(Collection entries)
───
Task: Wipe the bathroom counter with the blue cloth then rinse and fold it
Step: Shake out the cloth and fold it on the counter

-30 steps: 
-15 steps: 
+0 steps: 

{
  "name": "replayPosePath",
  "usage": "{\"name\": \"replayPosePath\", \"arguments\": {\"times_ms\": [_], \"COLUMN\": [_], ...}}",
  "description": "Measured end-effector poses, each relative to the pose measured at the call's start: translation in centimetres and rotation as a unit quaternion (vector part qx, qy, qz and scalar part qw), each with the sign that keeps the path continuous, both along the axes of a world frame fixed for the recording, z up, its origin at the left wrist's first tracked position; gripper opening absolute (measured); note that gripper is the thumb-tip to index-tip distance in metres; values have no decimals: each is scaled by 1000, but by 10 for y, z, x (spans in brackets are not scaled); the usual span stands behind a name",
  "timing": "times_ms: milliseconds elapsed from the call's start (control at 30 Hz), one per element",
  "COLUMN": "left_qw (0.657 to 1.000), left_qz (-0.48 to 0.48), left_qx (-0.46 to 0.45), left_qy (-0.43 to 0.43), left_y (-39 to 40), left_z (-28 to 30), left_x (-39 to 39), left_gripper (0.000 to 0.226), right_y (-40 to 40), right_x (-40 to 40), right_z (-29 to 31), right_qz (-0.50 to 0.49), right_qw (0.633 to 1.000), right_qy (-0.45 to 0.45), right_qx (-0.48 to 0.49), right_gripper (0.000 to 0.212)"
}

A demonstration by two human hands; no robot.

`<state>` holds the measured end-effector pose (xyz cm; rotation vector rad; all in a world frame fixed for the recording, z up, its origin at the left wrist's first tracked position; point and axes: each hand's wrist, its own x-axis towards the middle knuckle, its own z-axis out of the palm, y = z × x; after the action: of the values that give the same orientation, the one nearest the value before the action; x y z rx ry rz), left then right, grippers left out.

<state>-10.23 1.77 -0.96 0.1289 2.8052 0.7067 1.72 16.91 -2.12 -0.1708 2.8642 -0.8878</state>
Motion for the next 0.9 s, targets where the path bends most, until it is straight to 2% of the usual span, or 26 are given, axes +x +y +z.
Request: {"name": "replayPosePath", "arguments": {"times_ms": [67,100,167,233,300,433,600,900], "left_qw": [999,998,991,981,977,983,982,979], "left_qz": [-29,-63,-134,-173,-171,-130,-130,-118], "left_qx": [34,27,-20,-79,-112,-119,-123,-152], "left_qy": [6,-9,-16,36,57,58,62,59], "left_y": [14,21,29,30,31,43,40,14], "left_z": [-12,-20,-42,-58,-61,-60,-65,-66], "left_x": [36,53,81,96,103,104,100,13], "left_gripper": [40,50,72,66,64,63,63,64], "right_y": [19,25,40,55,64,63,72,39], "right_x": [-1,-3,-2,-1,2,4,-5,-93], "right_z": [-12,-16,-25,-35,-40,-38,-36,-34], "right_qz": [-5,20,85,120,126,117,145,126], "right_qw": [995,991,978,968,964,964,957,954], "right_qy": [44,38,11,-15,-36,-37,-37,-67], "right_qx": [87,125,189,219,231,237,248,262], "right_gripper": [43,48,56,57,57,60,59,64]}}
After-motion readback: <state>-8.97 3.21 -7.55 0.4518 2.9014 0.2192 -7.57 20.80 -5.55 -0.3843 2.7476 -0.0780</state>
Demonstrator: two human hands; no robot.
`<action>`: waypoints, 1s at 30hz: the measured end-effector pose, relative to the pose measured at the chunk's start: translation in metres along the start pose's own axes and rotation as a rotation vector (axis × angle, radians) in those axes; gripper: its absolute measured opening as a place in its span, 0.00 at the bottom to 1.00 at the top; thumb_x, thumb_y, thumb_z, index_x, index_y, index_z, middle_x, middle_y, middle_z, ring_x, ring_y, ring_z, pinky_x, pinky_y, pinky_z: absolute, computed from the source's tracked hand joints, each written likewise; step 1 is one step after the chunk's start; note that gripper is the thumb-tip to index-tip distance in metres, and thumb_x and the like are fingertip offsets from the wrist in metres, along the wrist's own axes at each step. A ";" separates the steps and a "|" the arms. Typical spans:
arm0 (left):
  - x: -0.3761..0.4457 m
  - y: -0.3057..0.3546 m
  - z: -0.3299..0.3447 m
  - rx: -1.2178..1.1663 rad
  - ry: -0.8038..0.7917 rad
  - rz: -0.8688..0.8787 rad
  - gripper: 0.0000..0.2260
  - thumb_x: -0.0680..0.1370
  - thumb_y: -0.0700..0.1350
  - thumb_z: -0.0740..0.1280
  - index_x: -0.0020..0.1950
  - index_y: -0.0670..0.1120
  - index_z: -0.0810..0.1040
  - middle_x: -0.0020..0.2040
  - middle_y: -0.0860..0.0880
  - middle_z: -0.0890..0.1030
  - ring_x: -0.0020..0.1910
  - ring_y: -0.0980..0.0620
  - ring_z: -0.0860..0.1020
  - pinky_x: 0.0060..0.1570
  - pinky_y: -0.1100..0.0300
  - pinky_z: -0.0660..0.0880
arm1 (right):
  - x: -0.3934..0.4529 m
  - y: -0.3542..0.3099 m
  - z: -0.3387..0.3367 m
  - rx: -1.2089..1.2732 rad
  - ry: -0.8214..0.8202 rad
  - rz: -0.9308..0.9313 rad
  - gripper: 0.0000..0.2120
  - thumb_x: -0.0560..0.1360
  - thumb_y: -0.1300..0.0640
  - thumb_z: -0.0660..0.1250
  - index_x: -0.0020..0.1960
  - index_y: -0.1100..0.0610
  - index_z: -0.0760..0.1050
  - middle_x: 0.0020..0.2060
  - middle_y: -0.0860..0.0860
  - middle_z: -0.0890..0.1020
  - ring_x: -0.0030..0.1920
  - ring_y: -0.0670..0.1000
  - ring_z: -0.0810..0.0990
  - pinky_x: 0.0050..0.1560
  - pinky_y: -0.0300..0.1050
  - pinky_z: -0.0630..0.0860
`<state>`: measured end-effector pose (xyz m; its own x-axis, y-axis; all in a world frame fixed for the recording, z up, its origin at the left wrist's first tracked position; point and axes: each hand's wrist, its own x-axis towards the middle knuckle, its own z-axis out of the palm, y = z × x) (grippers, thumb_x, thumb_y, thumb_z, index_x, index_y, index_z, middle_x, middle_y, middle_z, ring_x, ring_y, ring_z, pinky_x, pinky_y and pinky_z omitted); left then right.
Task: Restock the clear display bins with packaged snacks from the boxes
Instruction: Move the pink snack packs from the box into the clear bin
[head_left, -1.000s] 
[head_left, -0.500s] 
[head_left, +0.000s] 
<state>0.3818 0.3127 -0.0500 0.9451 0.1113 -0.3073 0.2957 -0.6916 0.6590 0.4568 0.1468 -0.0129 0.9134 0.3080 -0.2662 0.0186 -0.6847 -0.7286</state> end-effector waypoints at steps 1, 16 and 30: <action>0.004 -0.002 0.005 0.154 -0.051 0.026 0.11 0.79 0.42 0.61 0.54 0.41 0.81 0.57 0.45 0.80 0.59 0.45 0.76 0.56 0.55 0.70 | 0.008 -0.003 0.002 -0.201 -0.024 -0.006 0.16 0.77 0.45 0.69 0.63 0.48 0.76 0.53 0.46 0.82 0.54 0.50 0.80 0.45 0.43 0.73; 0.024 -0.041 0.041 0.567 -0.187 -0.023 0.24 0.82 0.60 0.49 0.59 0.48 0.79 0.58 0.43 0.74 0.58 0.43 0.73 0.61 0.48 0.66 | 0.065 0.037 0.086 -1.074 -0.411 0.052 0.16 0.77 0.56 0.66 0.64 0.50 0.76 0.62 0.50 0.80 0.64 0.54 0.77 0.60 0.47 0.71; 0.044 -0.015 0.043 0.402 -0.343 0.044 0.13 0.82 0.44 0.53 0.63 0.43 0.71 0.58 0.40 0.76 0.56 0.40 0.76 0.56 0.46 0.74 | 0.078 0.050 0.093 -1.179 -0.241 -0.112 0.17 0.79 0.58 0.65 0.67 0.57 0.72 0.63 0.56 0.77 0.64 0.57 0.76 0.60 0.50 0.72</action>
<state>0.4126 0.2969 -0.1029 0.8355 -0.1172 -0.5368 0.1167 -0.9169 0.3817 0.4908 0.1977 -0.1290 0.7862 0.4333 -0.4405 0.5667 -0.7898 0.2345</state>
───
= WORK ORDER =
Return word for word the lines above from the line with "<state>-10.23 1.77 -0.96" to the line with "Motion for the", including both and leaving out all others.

= TASK ANSWER =
<state>-10.23 1.77 -0.96 0.1289 2.8052 0.7067 1.72 16.91 -2.12 -0.1708 2.8642 -0.8878</state>
Motion for the next 0.9 s, targets where the path bends most, until it is straight to 2% of the usual span, or 26 are given, axes +x +y +z.

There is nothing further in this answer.